Gela, operazione mare sicuro 2015. Tante le novità

E’ stata presentata questa mattina, presso i locali della Capitaneria di porto di Gela, l’Operazione Mare Sicuro 2015 che prenderà il via giorno 22 giugno, con l’obiettivo di offrire al bagnante e al diportista, durante tutta la stagione balneare, l’opportunità di fruizione del mare nella massima sicurezza e nel rispetto delle disposizioni di legge.
Tante le novità introdotte quest’anno per potenziare i servizi offerti alla comunità, presentate alla stampa dal Comandante Pietro Carosia e dal Caposervizio Protezione Francesco d’Istria.

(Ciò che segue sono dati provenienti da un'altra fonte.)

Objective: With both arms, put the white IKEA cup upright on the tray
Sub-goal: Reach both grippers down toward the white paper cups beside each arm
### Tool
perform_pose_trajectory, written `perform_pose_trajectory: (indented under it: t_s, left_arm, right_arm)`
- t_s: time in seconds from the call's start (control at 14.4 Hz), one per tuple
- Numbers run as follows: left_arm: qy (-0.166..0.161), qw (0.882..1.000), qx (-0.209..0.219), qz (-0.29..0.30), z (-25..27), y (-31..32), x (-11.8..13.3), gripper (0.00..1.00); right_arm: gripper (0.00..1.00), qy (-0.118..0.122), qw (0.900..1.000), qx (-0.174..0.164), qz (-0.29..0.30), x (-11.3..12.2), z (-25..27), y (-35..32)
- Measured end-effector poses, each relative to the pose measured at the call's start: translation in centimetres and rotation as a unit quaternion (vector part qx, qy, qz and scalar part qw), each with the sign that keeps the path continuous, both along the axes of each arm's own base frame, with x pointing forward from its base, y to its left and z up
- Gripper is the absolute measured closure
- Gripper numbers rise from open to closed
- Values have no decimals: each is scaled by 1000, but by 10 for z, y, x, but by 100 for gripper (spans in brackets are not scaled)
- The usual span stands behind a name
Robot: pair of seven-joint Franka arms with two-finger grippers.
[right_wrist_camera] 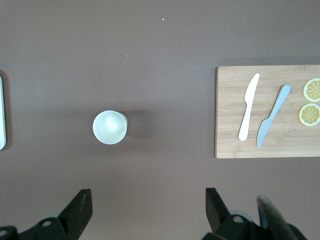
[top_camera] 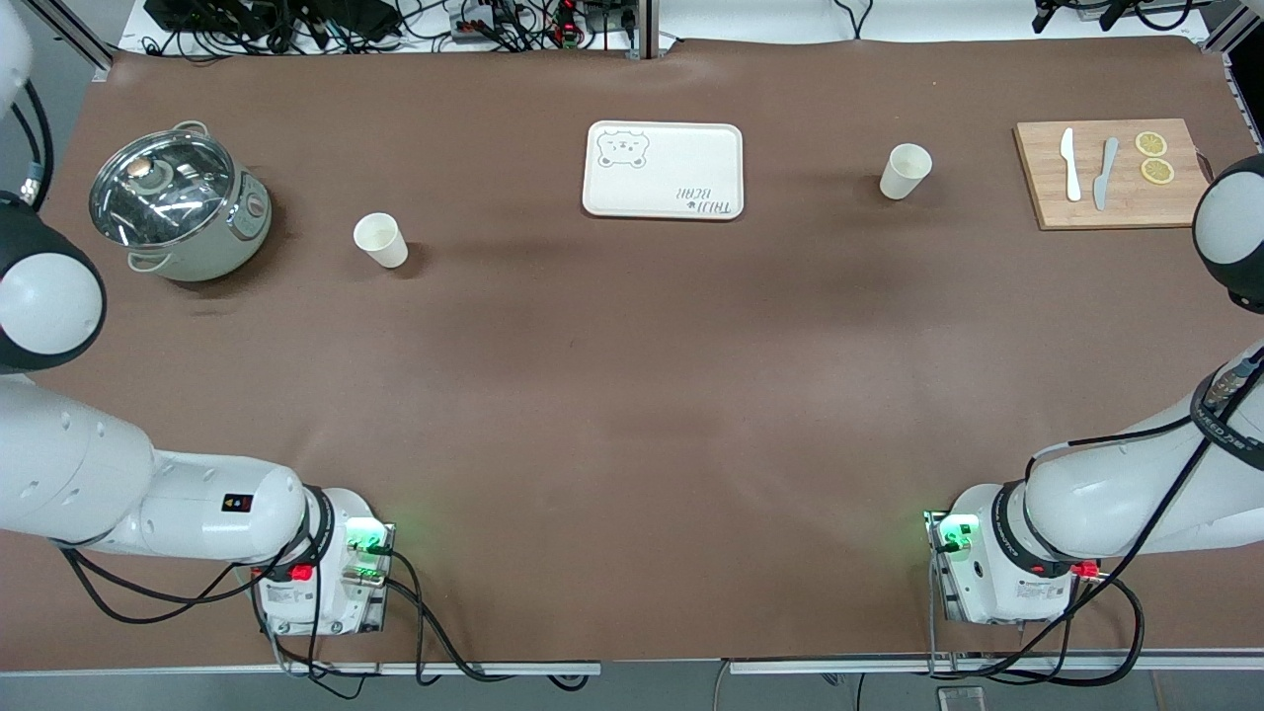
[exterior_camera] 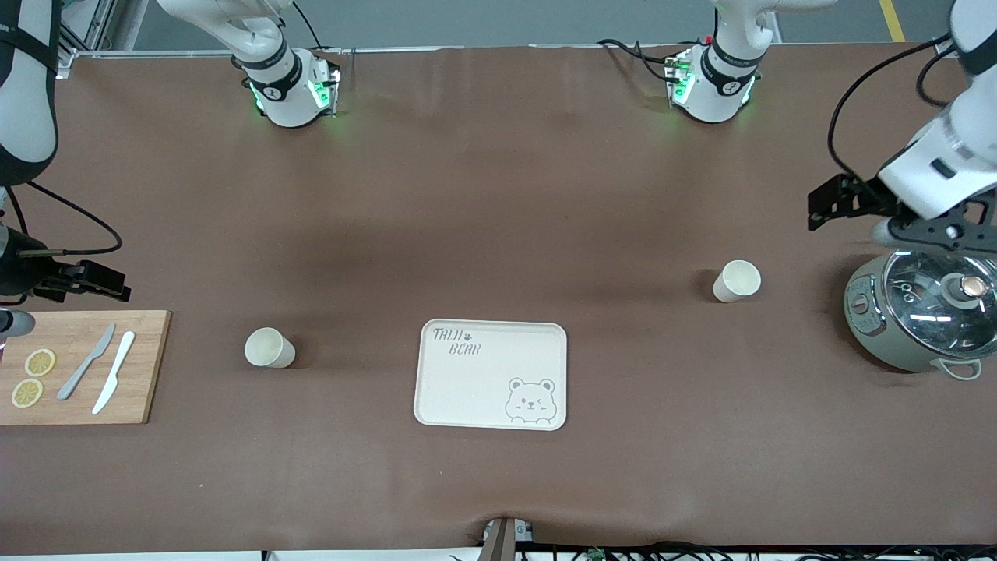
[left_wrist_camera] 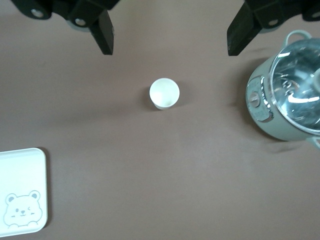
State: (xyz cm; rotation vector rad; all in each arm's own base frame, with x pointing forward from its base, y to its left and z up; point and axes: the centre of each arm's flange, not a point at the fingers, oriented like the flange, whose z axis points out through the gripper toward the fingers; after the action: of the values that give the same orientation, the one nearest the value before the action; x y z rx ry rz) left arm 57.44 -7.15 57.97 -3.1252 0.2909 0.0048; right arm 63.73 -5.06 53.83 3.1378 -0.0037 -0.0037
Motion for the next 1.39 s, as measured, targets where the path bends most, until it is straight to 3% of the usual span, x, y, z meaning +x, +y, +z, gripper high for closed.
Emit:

Prima fra queste, l’obbligo di installazione del defibrillatore negli stabilimenti balneari che svolgono attività ludico-sportive e aerobiche di qualsiasi genere, in conformità a quanto stabilito dal decreto ministeriale “Balduzzi” dell’aprile 2013. Riproposta, dopo il buon esito dell’estate scorsa, l’iniziativa “bollino blu”, promossa dal Ministero delle Infrastrutture e dei Trasporti e da UCINA – Confindustria Nautica, in merito ai controlli di sicurezza di routine sulle unità da diporto, con l’intento di rendere più efficace la sorveglianza in mare ed evitare duplicazioni nelle verifiche. Da quest’anno, anche le unità adibite a locazione e noleggio potranno essere controllate in banchina per constatare la regolarità della documentazione di bordo, le dotazioni di sicurezza e il versamento della tassa di possesso. Per questa stagione estiva, il bollino blu, rilasciato a quanti risulteranno in regola con le prescrizioni stabilite, vestirà una grafica rielaborata in occasione del 150° Anniversario dell’Istituzione del Corpo delle Capitanerie di Porto.
Coinvolti nel piano di prevenzione e sicurezza anche gli acquascooter, a cui è permesso navigare con condizione meteorologiche favorevoli, mantenendosi almeno a 300 metri di distanza dalla costa e forniti delle dotazioni necessarie e della patente nautica obbligatoria, evitando così di incorrere in pesanti sanzioni. Il secondo passeggero, inoltre, non dovrà avere età inferiore ai 14 anni. La Guardia Costiera ricorda il numero blu 1530 per l’emergenza in mare attivo 24 h su 24.
La campagna di prevenzione, messa in atto dalla Capitaneria di porto, si serve, oggi, del supporto dei nuovi canali di informazione e comunicazione, al fine di raggiungere l’utenza più giovane.
<<L’educazione al rispetto dell’ambiente e delle norme che regolano il vivere civile parte proprio dai ragazzi – ha affermato il Comandante Carosia. Lungo il corso dell’anno scolastico appena terminato, la Guardia Costiera ha promosso, in collaborazione con le scuole del territorio, degli incontri volti a sensibilizzare gli studenti sui temi della sicurezza e della responsabilità in mare. Oggi, posso dire con piacere che abbiamo riscontrato nei giovani una maggiore attenzione alla salute del mare, unita a una più matura consapevolezza dei pericoli che derivano da una non corretta fruizione di tale importante risorsa. In molti casi, sono proprio i giovani ad ammonire gli adulti, spesso restii a cambiare le loro abitudini, anche se non conformi alle regole>>.
Diversi i progetti in cantiere, inerenti alla tutela del mare e della costa, che si spera trovino presto realizzazione, grazie ad una fattiva collaborazione con l’amministrazione locale. Fra questi, la creazione di un’oasi ecologica in porto e l’inizio dei lavori per la diga dove poter fare arrivare le petroliere e i carichi secchi. 
Un prezioso servizio a garanzia del territorio, quello della Guardia Costiera, portato avanti con professionalità, impegno instancabile e strategie all’avanguardia, per essere sempre in prima linea, in sinergia con tutte le Forze dell’Ordine, nella salvaguardia della vita umana e nella difesa dei valori della trasparenza e della legalità.